From March 1998 to September 2009, we identified 122 patients with ONJ. Of these, 56 (46%) had one or more serum samples available. Overall, 55 patients (98%) received bisphosphonates. Using the exact dates, no obvious patterns in either NTX or BAP were noted. Similarly, using the ordinal points, no evidence of suppression of NTX or BAP over time was seen. The consecutive median values were as follows: The median NTX values were 8.0 nmol/L (range 3.8 to 32.9) at 12 months before ONJ; 9.5 nmol/L (range 4.7 to 42.7) at 6 months; 9.5 nmol/L (range 4.5 to 24.6) at 1 month, and 10.4 nmol/L (range 4.4 to 32.5) at the ONJ diagnosis. The median BAP values were BAP 18.0 U/L (range 7.0 to 74) at 12 months before ONJ; 18.0 U/L (range 4.0 to 134) at 6 months; 14.0 U/L (range 4.0 to 132) at 1 month, and 18.0 U/L (range 0.7 to 375) at the ONJ diagnosis. Only 2 patients (4%) had NTX and 17 (30%) had BAP below the normal range at the ONJ diagnosis.
In the present large retrospective study, no trends were seen in the NTX and BAP levels before the ONJ diagnosis.
骨转换过度抑制可能是颌骨骨坏死(ONJ)发病机制中的一个关键因素。我们研究了I型胶原N-端肽(NTX)和骨特异性碱性磷酸酶(BAP)作为ONJ发病潜在预测指标的情况。
通过机构数据库回顾性确定患有ONJ且有可用储存血清的患者。检查了四个大致时间点:ONJ诊断时间点以及诊断前12个月、6个月和1个月。使用酶联免疫吸附测定法测量NTX和BAP,并将其作为ONJ的可能预测指标进行检查。

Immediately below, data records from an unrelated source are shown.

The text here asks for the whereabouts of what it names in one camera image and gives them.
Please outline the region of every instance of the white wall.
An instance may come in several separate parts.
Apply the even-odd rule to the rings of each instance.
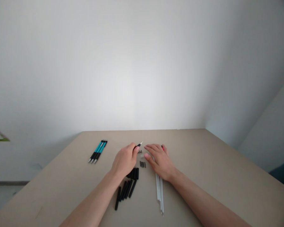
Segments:
[[[238,149],[284,84],[284,1],[246,1],[206,129]]]
[[[284,163],[284,86],[248,133],[239,151],[266,171]]]
[[[241,4],[0,0],[0,180],[81,131],[204,128]]]

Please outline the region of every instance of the table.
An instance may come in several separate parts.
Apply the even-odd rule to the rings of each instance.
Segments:
[[[88,164],[102,139],[108,144],[101,157]],[[284,226],[284,185],[206,129],[82,132],[0,210],[0,226],[59,226],[110,170],[120,148],[141,141],[165,144],[180,171],[252,226]],[[115,193],[100,226],[202,226],[167,182],[161,216],[155,173],[139,161],[138,154],[132,197],[115,211]]]

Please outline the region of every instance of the pen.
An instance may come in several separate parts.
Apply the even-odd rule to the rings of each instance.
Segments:
[[[101,153],[102,153],[103,149],[105,148],[106,144],[107,144],[107,140],[106,140],[106,141],[104,141],[104,144],[103,144],[103,146],[102,146],[101,150],[98,152],[97,157],[95,158],[95,162],[94,162],[94,164],[96,164],[96,162],[97,162],[97,160],[99,159],[99,157],[100,157],[100,155],[101,155]]]
[[[121,202],[122,198],[124,200],[124,191],[126,189],[126,184],[127,184],[127,181],[124,181],[122,192],[121,192],[121,195],[120,195],[120,198],[119,198],[119,202]]]
[[[121,196],[121,187],[119,187],[119,189],[118,189],[118,195],[117,195],[115,210],[118,209],[118,203],[119,203],[120,196]]]
[[[97,152],[97,150],[99,149],[101,143],[103,143],[104,140],[101,140],[101,142],[99,143],[99,145],[97,146],[97,148],[95,149],[94,153],[91,155],[91,158],[89,159],[88,162],[90,162],[94,157],[95,157],[95,154]]]
[[[143,143],[143,141],[141,143],[139,143],[137,146],[135,146],[133,149],[135,149],[136,147],[140,147],[142,143]]]
[[[102,143],[101,143],[100,147],[99,147],[98,150],[93,154],[91,164],[92,164],[92,162],[95,160],[95,158],[97,157],[97,154],[98,154],[99,151],[101,150],[101,148],[102,148],[104,142],[105,142],[105,140],[102,140]]]
[[[137,183],[137,180],[135,180],[135,182],[133,183],[132,189],[130,190],[130,193],[128,196],[129,198],[132,197],[133,189],[135,188],[136,183]]]
[[[126,190],[125,199],[127,199],[127,197],[128,197],[132,183],[133,183],[133,180],[130,180],[130,181],[127,182],[128,187],[127,187],[127,190]]]

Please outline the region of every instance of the small pen part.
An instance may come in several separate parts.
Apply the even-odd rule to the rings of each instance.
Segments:
[[[135,146],[135,147],[133,148],[133,150],[134,150],[136,147],[140,147],[142,143],[143,143],[143,141],[142,141],[141,143],[139,143],[137,146]]]

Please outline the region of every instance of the black pen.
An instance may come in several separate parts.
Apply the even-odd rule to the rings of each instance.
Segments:
[[[143,141],[142,141],[141,143],[139,143],[137,146],[135,146],[135,147],[133,148],[133,150],[134,150],[136,147],[140,147],[142,143],[143,143]]]
[[[130,190],[130,193],[129,193],[129,196],[128,196],[129,198],[132,197],[132,193],[133,193],[133,190],[136,186],[136,183],[137,183],[137,180],[135,180],[135,182],[133,183],[132,189]]]
[[[118,209],[118,203],[119,203],[120,196],[121,196],[121,187],[119,187],[119,189],[118,189],[118,194],[117,194],[117,201],[116,201],[116,205],[115,205],[115,210]]]

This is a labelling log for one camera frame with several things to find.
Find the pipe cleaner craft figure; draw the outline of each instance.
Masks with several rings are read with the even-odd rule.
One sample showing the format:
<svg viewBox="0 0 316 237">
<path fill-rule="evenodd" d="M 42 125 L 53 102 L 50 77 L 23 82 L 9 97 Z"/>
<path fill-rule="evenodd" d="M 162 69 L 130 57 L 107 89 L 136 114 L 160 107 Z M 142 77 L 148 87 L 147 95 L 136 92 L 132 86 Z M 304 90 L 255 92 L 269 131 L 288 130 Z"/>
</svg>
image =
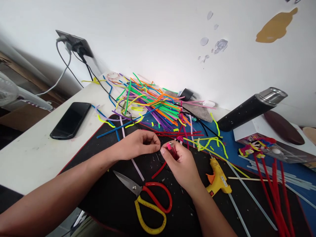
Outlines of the pipe cleaner craft figure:
<svg viewBox="0 0 316 237">
<path fill-rule="evenodd" d="M 240 148 L 239 154 L 248 157 L 252 153 L 256 153 L 257 158 L 264 158 L 262 150 L 273 146 L 277 141 L 274 138 L 257 138 L 253 142 L 247 144 L 244 148 Z"/>
</svg>

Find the electric fan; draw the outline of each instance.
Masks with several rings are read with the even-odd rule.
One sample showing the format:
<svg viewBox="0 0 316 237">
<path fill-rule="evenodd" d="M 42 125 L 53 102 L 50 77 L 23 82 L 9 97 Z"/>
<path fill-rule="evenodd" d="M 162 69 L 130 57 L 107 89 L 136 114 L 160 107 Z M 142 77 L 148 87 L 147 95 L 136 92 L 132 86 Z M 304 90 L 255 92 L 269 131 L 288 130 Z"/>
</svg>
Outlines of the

从1998年3月至2009年9月,我们确定了122例ONJ患者。其中,56例(46%)有一份或多份可用血清样本。总体而言,55例患者(98%)接受了双膦酸盐治疗。使用确切日期,未发现NTX或BAP有明显变化模式。同样,使用顺序时间点,也未观察到NTX或BAP随时间受到抑制的证据。连续中位数如下:ONJ前12个月NTX中位数为8.0 nmol/L(范围3.8至32.9);6个月时为9.5 nmol/L(范围4.7至42.7);1个月时为9.5 nmol/L(范围4.5至24.6),ONJ诊断时为10.4 nmol/L(范围4.4至32.5)。ONJ前12个月BAP中位数为18.0 U/L(范围7.0至74);6个月时为18.0 U/L(范围4.0至134);1个月时为14.0 U/L(范围4.0至132),ONJ诊断时为18.0 U/L(范围0.7至375)。仅2例患者(4%)在ONJ诊断时NTX低于正常范围,17例患者(30%)BAP低于正常范围。
在本大型回顾性研究中,ONJ诊断前NTX和BAP水平未见趋势变化。